Tomé el vaso entre mis manos, lo bebí en seco, tal cual había hecho con el licor hace un rato.
—Es una bendición del Señor que te preocupes por eso. Es de importancia —agradeció—. Vuelve a tu alcoba, mañana deberás preparar un leve sermón para la reunión —ordenó.
Cerré mis ojos con fuerza, inhalé sonoramente. Tener que dar un sermón no era bonito, menos en la situación en la que me enjaulo ahora.
—Está bien...
Marché a paso lento a mi dormitorio. Cerré la puerta, sin esperar me lancé a mis sabanas que se arrugaban por mi cuerpo. No podía parar de pensar: ¿quién me había ayudado?
Trataba de recordar cada minuto, cada detalla; tomé el licor, lo bebí sin parar. Caminé por el bosque, me caí, y luego... ¿un ángel?
La imagen borrosa de la luna alumbrando una figura, un pelo alborotado y unos ojos azules...
No podía ver más de sus facciones. Mis ojos se arrugaron por el dolor del recuerdo, me era imposible recuperar la noción de las cosas. Ese olor en la manta, era tan característico que no lo podía olvidar. La lavanda hacía doler menos mi cabeza, lo sabía porque aún sentía el aroma pegado en mis dedos.
<< ¿Quién eras en realidad, ángel? >>
—No recuerdo nada —quejé.
El masticar de Caleb y su cuchillo raspando la manzana me agobiaba. Llevaba una mañana intentado recuperar mi memoria, pero cada que lo intentaba el dolor de cabeza era enviado por el mismísimo diablo.
—¿Seguro que viste un ángel? —dudó entre mordiscos—. Capaz era una vieja, y tu cerebro se la imagino como una belleza por el licor.
Le di un golpe en la cabeza, haciéndolo encoger con un quejido.
—Entiende que no estaba alucinando —quejé—. Solo no recuerdo bien sus facciones...
—No las recuerdas porque lo estabas alucinando.
Me quedé pensativo, con mi mirada fija en el pastizal seco. Necesitaba volver al bosque, buscar a quien me carcomía de duda. Era una misión imposible, pero la podía cumplir, solo bajo el escondite de una leve mentira.
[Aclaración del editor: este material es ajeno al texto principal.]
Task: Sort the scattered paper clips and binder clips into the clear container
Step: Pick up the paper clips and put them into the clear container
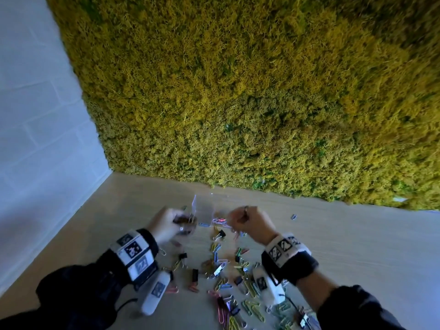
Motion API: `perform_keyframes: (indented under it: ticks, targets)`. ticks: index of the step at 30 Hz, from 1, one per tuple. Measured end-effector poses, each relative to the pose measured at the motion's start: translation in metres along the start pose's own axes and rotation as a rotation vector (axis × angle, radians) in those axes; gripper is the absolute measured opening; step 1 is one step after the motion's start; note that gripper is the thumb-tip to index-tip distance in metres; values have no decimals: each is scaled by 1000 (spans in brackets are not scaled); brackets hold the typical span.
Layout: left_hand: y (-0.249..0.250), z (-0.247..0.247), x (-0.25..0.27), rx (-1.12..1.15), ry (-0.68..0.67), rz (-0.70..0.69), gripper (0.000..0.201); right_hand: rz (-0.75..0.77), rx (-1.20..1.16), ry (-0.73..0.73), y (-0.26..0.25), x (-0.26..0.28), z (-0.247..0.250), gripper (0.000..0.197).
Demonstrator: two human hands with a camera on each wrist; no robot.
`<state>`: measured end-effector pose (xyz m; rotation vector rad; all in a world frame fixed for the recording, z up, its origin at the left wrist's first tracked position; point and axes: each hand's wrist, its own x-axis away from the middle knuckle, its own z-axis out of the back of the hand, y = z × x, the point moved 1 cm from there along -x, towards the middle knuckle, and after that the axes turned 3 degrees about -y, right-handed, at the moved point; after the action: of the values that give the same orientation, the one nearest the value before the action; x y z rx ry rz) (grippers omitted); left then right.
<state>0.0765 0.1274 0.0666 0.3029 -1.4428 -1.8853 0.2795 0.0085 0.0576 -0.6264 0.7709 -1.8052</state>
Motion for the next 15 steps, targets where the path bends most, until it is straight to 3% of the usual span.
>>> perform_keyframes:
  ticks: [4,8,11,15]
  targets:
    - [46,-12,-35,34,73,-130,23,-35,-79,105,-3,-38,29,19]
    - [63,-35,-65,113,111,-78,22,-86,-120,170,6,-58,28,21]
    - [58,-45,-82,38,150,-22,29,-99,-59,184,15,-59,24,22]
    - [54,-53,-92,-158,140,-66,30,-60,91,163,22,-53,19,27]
—Bien, gracias por tu ayuda. —Me paré de un salto, dejándolo con la boca quieta de los mordiscos.
—¿A dónde vas? —preguntó incrédulo.
No contesté, demasiado decidido en mi misión de la semana. El sermón que debía preparar para mañana, deberá esperar un poco.
—¡Hermano! —gritó emocionado Isaac, mi pequeño hermano.
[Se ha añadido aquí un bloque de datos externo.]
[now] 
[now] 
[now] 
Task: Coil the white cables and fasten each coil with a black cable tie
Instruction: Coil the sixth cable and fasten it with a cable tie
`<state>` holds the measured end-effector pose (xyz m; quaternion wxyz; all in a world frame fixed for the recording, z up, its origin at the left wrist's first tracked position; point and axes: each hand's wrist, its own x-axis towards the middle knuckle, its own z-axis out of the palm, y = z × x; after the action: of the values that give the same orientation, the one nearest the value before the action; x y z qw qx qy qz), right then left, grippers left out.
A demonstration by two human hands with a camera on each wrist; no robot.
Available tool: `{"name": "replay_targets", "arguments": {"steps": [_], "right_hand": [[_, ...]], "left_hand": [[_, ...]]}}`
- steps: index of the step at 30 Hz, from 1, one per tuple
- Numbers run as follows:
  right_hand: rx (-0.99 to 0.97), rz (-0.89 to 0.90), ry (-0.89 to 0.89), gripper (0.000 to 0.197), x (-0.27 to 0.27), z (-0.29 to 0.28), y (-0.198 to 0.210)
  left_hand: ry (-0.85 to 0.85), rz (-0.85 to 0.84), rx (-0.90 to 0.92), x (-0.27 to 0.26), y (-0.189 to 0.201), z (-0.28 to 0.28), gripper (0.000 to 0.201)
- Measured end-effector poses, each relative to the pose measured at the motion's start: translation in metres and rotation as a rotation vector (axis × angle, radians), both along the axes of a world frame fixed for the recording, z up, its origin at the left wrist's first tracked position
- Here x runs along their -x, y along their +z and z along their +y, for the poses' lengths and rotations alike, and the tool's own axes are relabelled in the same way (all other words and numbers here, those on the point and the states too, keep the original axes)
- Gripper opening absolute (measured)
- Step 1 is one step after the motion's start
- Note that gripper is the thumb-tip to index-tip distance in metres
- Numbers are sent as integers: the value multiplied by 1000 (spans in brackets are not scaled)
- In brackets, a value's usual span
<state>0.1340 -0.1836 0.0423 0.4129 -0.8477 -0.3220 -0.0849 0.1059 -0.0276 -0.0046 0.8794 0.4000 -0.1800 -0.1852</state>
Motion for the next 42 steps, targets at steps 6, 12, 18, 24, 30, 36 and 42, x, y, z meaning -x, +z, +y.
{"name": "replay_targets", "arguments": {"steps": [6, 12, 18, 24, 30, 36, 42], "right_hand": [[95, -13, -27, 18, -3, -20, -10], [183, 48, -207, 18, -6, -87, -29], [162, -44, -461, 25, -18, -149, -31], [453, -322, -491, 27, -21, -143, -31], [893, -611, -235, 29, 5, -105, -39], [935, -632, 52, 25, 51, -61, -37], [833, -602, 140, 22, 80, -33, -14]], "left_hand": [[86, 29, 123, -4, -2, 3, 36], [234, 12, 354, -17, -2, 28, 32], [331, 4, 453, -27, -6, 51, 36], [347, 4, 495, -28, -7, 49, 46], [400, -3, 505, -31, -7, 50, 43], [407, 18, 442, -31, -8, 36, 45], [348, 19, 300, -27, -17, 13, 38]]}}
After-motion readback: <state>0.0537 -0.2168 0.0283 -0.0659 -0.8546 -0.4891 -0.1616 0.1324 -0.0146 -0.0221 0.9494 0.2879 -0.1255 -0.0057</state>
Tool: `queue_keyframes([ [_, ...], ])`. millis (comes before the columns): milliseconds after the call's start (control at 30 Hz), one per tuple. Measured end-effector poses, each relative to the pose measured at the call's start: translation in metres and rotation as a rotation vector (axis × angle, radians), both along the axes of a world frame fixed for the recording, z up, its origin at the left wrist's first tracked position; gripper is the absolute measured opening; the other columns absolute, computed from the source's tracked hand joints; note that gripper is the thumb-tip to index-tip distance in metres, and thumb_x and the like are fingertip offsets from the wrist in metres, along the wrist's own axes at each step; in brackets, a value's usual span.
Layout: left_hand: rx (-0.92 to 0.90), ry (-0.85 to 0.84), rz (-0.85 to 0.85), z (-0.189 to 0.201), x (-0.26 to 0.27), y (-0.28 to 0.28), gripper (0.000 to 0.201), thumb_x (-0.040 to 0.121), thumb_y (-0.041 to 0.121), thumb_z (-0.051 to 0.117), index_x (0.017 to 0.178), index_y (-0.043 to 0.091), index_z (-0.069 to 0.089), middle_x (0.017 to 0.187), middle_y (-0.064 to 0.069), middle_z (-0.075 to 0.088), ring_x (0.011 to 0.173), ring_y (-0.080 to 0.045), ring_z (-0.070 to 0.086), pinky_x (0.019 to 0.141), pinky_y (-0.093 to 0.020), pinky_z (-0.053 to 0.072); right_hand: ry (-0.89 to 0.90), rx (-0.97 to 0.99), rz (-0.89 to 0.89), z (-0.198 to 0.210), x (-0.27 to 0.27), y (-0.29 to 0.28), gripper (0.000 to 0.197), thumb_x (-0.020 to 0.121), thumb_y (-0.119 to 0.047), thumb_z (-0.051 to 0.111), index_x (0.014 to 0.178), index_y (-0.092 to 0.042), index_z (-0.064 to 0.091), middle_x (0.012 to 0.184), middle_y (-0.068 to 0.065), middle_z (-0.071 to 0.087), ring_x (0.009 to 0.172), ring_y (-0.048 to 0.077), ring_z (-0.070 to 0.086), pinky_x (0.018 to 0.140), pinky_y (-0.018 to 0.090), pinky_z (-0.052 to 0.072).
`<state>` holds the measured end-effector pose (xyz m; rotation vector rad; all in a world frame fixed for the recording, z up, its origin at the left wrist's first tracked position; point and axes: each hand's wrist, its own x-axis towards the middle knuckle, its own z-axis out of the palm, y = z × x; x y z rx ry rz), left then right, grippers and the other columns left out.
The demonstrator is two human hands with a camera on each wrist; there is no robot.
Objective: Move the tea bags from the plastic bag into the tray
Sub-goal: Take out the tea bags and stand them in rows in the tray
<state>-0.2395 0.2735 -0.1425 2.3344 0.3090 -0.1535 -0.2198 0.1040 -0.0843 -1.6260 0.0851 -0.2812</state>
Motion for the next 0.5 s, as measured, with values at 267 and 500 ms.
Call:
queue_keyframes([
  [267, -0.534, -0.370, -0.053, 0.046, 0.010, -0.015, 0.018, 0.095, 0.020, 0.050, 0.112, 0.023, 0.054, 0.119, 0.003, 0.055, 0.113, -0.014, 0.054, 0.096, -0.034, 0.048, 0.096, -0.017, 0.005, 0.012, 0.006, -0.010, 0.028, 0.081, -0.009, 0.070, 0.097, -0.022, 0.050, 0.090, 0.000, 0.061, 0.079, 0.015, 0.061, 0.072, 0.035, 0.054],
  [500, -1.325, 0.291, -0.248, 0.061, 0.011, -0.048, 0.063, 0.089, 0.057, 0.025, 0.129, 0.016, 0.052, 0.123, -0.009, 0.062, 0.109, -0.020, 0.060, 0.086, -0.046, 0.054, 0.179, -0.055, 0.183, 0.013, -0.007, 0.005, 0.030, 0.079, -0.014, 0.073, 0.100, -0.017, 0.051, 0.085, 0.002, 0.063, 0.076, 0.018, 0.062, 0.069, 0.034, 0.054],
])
Lo recibí de brazos abiertos, pegándolo a mi pecho en un pequeño abrazo.
—¿Cómo estás rayo de sol?
—Bien. Madre me dejo alimentar a los cerdos, les di las sobras del desayuno —su voz aniñada y las risas pequeñas que entregaba, me hacían sentir menos solo.
—Eso suena increíble. —Revolví su cabello—. ¿Te parece si vamos a almorzar? Luego puedes continuar jugando.
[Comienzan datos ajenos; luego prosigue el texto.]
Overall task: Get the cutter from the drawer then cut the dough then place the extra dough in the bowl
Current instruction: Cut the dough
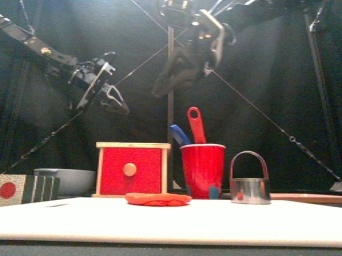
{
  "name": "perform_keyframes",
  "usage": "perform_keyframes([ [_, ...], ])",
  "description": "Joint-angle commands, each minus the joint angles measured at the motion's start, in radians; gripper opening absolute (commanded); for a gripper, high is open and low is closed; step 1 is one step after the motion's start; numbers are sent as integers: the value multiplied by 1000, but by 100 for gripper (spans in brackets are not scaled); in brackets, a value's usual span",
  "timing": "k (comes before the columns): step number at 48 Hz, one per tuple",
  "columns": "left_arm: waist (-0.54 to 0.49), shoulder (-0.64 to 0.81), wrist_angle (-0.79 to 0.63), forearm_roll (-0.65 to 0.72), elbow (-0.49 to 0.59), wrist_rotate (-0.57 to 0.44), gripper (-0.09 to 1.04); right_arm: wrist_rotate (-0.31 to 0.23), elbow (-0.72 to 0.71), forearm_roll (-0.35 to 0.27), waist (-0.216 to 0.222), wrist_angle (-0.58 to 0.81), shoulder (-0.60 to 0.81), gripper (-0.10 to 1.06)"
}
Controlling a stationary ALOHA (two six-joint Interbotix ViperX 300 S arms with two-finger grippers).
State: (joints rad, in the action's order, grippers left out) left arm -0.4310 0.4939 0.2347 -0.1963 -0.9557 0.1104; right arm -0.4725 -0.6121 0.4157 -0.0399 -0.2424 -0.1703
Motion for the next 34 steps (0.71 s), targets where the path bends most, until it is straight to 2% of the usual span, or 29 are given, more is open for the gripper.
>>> perform_keyframes([
  [1,81,41,86,83,-46,-3,43,0,-98,-58,0,6,-118,50],
  [9,166,49,160,202,-117,-3,44,-2,-242,-141,0,11,-241,57],
  [19,235,43,181,281,-164,0,44,0,-371,-247,0,69,-265,67],
  [26,272,40,181,279,-186,3,44,0,-403,-261,5,144,-222,72],
  [34,308,38,181,264,-213,5,44,2,-396,-249,12,146,-178,77],
])
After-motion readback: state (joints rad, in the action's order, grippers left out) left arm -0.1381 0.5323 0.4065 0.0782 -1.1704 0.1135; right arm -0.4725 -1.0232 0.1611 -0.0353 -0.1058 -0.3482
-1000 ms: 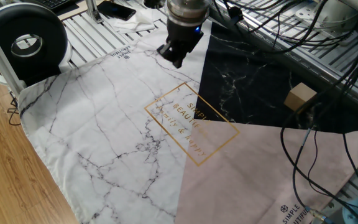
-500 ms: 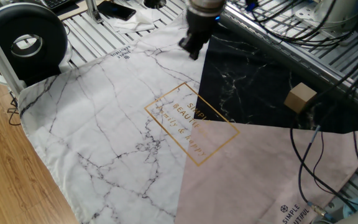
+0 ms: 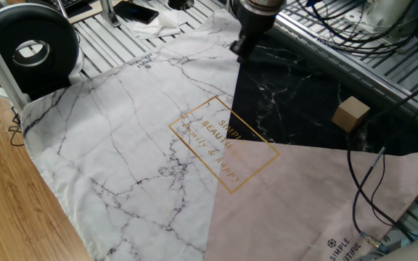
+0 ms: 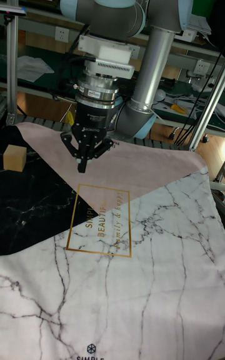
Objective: Pick up the small block on the left and move it to the right
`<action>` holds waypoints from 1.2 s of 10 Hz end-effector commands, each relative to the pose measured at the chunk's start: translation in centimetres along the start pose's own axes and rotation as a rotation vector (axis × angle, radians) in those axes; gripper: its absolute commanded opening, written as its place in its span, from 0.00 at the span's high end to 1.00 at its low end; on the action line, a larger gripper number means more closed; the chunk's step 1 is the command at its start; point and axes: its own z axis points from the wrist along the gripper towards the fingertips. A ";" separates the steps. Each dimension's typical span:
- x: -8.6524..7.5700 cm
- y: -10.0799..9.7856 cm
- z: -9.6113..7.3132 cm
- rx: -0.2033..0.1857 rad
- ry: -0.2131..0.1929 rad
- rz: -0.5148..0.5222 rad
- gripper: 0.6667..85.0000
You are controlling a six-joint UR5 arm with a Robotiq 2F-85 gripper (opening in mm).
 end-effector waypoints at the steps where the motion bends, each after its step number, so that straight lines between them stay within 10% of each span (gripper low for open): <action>1: 0.5 -1.1 0.1 0.013 -0.041 -0.002 1.00; 7: 1.8 -0.4 0.3 -0.010 0.010 -0.034 1.00; 9: 2.7 -2.7 0.2 0.078 0.046 -0.069 1.00; 12: 2.7 -2.5 0.3 0.074 0.043 0.029 1.00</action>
—¡Sí! —respondió con la misma emoción.
Marchamos de la mano, su brazo debía estirarse para alcanzar mi palma gracias a la diferencia de altura. Al entrar, una mesa perfectamente preparada con comida que desprendía un olor a hambre nos recibió seguido de la figura de nuestra madre.
—Que bueno que llegan, mis niños. La comida está lista. —Una bella sonrisa adornaba su rostro que no aparentaba su edad.
—Huele delicioso —respondí.
Su mano tibia apretó mi mejilla, al bajar su mirada se encontró con la dulce sonrisa de Isaac. En una delicada caricia, sobó sus suaves cabellos.
—Pasen a comer, iré a buscar a su Padre —dijo.
Mi hermano se desprendió de mí, corriendo hacia la mesa buscando su asiento correspondiente. Me senté al lado de la silla central, esperando a que mis padres llegaran.